## Task description
Transcribe exactly the lines from the top of the records below through the line that holds "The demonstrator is", both included, with no pictures.

(Stored items from a collection)

=== Section Start ===

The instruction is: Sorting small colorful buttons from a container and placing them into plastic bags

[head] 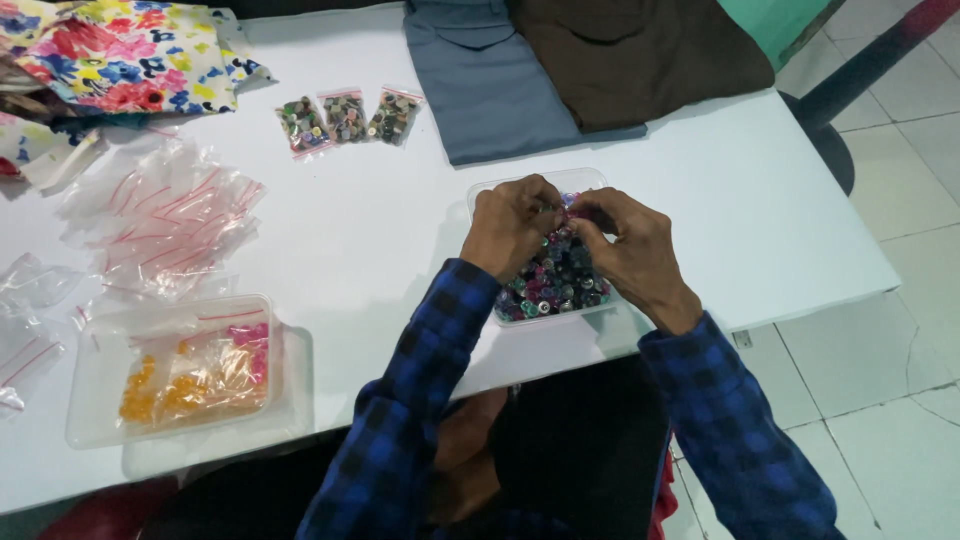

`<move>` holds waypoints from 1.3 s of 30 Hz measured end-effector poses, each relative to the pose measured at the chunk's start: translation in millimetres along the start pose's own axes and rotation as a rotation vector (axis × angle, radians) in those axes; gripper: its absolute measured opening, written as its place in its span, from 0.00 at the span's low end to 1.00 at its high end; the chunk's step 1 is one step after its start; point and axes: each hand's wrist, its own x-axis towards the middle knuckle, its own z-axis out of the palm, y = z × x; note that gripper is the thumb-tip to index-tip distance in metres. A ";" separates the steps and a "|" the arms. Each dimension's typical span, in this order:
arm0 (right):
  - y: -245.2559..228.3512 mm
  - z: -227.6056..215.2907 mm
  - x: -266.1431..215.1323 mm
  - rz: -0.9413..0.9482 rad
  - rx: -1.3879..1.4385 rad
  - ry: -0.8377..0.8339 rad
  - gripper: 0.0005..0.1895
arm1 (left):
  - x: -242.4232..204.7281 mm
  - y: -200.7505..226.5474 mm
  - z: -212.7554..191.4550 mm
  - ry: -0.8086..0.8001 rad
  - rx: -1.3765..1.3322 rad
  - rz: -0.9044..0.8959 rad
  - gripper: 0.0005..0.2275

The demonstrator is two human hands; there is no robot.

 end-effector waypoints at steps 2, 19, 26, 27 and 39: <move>-3.3 0.5 0.4 0.005 0.016 0.004 0.08 | -4.5 -2.0 -0.1 0.004 -0.179 -0.030 0.07; -21.7 8.4 -6.5 0.020 0.036 0.114 0.09 | -10.7 -2.5 0.9 -0.047 -0.512 -0.017 0.11; -26.1 6.2 -8.2 0.067 0.123 0.199 0.08 | -14.2 4.4 -3.5 0.038 -0.322 0.015 0.07; -23.4 6.3 -9.2 0.095 0.134 0.217 0.08 | -14.1 4.8 -3.9 0.070 -0.286 0.027 0.07; -23.1 10.5 -10.9 0.136 0.132 0.217 0.09 | 31.7 -24.3 18.7 -0.179 0.680 0.119 0.05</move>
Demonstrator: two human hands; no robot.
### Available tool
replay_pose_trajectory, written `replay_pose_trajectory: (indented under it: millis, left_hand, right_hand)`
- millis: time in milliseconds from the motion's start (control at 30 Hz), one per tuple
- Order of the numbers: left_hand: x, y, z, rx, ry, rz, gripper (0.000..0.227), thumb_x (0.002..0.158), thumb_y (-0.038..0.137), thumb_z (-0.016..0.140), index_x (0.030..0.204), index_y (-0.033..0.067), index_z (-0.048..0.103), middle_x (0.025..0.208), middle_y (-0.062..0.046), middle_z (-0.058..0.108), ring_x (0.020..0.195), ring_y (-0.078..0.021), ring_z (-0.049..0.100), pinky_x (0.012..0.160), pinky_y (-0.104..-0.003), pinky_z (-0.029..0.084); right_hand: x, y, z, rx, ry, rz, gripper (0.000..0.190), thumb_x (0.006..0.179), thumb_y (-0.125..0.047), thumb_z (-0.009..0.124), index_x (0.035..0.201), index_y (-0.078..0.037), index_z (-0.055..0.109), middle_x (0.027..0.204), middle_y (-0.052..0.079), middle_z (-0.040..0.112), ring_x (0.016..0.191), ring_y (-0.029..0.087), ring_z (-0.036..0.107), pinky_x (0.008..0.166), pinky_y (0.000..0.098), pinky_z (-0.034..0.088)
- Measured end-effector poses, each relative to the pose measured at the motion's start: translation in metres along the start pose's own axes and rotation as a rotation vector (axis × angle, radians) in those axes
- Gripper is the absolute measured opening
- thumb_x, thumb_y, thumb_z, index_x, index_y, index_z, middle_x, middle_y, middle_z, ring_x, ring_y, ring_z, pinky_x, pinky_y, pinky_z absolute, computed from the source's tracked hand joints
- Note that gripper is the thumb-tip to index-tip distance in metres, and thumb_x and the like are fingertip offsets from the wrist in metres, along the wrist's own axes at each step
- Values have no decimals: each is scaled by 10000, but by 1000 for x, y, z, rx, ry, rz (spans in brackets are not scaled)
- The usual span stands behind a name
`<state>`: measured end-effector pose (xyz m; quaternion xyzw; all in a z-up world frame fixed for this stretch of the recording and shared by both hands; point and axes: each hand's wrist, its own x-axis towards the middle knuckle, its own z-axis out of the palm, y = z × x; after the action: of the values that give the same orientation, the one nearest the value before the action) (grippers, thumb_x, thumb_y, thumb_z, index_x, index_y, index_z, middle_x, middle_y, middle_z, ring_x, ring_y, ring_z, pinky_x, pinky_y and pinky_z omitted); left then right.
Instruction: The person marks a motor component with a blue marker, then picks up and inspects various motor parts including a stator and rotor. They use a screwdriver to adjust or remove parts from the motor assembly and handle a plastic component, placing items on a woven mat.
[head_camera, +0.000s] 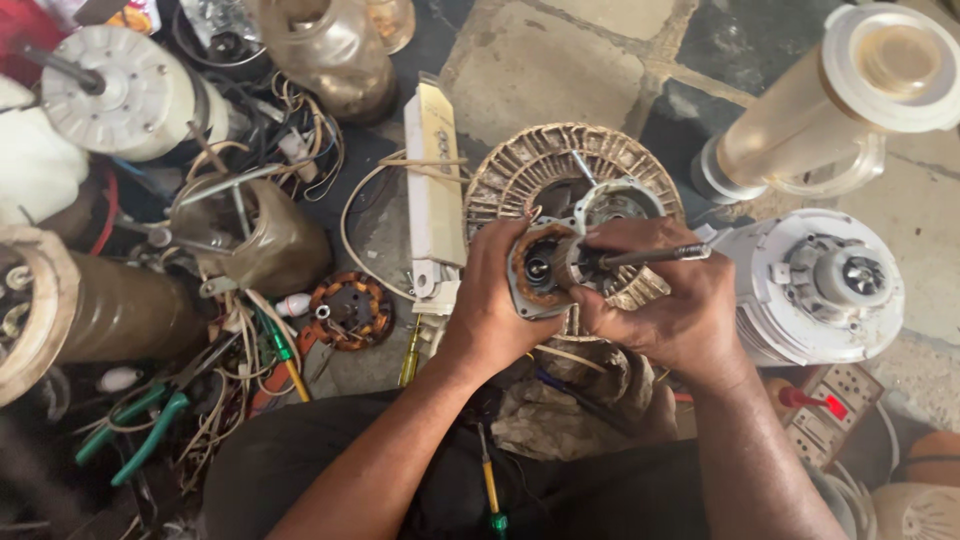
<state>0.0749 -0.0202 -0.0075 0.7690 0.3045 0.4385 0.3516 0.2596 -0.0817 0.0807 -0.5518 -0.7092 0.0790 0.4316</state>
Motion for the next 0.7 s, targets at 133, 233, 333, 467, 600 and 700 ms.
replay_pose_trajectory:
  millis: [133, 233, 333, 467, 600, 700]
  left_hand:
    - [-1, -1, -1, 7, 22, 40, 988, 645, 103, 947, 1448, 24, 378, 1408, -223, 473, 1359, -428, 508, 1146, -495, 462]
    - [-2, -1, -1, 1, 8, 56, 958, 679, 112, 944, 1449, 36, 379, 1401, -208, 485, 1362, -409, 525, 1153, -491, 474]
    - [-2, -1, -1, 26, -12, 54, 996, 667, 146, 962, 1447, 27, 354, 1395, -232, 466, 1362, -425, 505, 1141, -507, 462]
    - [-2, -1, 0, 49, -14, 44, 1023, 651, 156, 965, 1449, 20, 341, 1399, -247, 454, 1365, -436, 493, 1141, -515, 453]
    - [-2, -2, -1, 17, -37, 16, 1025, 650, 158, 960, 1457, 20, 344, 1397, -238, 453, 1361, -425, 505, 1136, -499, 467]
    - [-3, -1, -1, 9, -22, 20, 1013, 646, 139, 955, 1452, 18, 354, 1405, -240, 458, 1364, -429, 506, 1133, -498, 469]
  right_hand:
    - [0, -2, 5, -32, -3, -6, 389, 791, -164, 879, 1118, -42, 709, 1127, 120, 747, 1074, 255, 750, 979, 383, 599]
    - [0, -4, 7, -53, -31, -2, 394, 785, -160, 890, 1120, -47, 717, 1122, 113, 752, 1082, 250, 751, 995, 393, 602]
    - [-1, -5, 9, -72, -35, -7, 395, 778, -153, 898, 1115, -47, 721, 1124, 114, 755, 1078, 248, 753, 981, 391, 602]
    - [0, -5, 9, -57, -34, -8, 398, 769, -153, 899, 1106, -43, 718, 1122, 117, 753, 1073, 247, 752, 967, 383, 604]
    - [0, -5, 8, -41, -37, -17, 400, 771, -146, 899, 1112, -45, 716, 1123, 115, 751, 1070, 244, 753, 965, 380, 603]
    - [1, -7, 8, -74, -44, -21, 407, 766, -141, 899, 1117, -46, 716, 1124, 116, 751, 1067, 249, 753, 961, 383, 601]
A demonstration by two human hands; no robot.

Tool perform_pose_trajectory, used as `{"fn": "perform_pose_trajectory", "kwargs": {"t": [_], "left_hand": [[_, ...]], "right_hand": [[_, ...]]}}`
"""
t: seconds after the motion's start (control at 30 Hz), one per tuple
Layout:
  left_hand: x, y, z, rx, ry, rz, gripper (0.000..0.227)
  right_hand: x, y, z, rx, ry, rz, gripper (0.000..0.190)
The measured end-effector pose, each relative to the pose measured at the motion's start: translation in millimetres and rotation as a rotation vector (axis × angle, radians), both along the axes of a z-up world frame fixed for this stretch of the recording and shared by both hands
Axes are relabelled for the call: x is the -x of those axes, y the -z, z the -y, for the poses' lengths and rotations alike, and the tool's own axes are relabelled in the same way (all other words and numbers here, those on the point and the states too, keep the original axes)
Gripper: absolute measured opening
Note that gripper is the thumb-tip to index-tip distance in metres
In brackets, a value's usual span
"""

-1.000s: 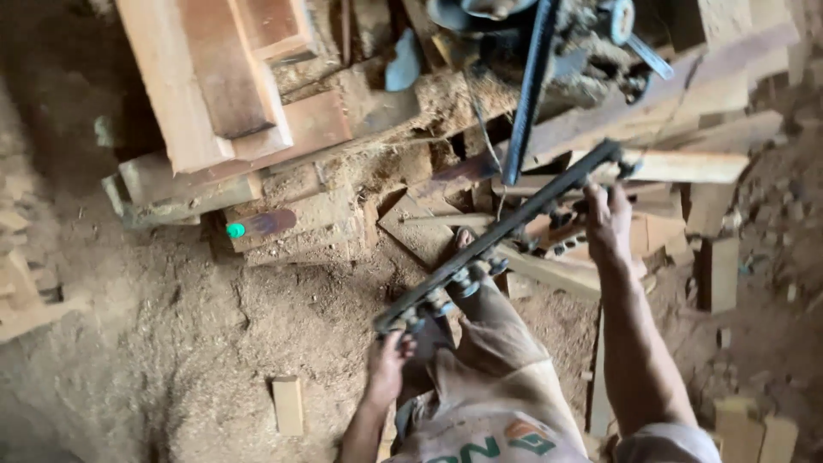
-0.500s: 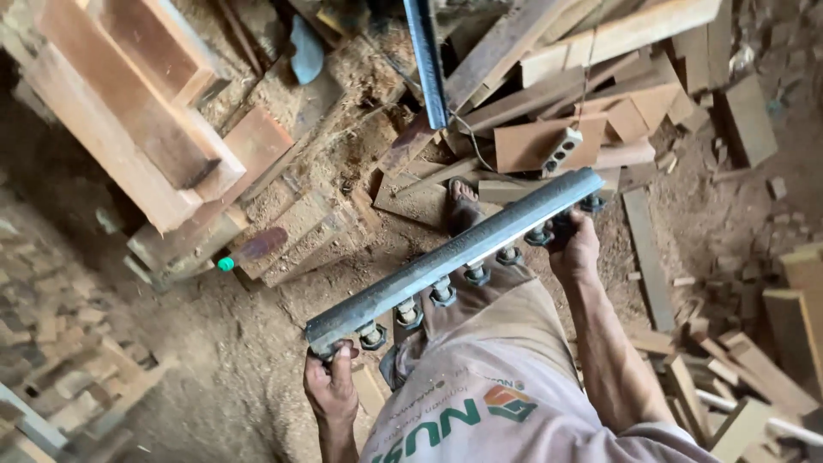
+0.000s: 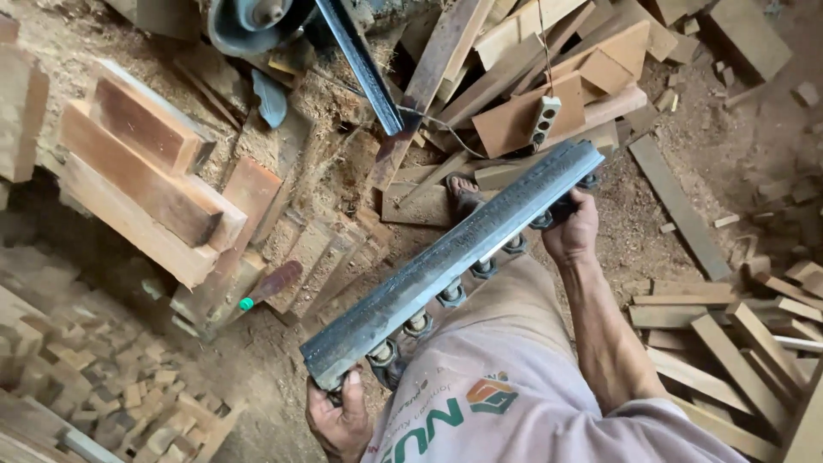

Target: Sharpening the teeth of a mortise chain using a specialized grinding machine in a workshop.

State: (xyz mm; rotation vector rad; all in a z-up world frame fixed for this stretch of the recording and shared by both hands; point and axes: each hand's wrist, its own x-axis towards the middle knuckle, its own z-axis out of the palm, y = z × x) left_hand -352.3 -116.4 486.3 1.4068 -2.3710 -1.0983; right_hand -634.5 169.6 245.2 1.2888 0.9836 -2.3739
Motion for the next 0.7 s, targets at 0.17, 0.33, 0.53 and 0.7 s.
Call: {"fn": "perform_pose_trajectory", "kwargs": {"t": [0.17,0.33,0.53,0.7], "left_hand": [[1.1,-5.5,5.2,-0.055,-0.023,0.034,0.042],[-12.1,12.0,27.7,-0.173,-0.101,-0.006,0.032],[-24.6,57.5,94.9,-0.377,-0.167,-0.136,0.019],[13.1,49.8,133.5,-0.348,0.048,0.004,0.017]], "right_hand": [[-20.7,-9.1,4.4,-0.083,-0.04,-0.007,0.016],[-47.0,2.5,5.7,-0.051,0.015,0.001,0.015],[-85.2,-0.7,11.0,-0.15,0.078,0.055,0.005],[-114.2,-20.5,19.0,-0.217,0.079,0.128,0.005]]}}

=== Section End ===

## Your response
The instruction is: Sorting small colorful buttons from a container and placing them into plastic bags

[head] 

`<move>` holds waypoints from 1.3 s of 30 Hz measured end-effector poses, each relative to the pose measured at the chunk's start: translation in millimetres along the start pose's own axes and rotation as a rotation vector (axis × angle, radians) in those axes; gripper: its absolute measured opening, written as its place in its span, from 0.00 at the span's low end to 1.00 at its high end; the chunk's step 1 is one step after its start; point and axes: each hand's wrist, its own x-axis towards the middle knuckle, its own z-axis out of the palm, y = z × x; note that gripper is the thumb-tip to index-tip distance in metres. A ";" separates the steps and a "|" the arms. Each dimension's typical span, in this order:
arm0 (right):
  - y: -245.2559..228.3512 mm
  - z: -227.6056..215.2907 mm
  - x: -266.1431..215.1323 mm
  - rz: -0.9413..0.9482 rad
  - rx: -1.3879..1.4385 rad
  - ry: -0.8377..0.8339 rad
  - gripper: 0.0005..0.1895
arm1 (left):
  - x: -242.4232..204.7281 mm
  - y: -200.7505..226.5474 mm
  - z: -212.7554..191.4550 mm
  - ry: -0.8086..0.8001 rad
  - rx: -1.3765..1.3322 rad
  - rz: -0.9044..0.8959 rad
  - gripper: 0.0005..0.2275

The demonstrator is two human hands; there is no robot.

This exercise is now finished.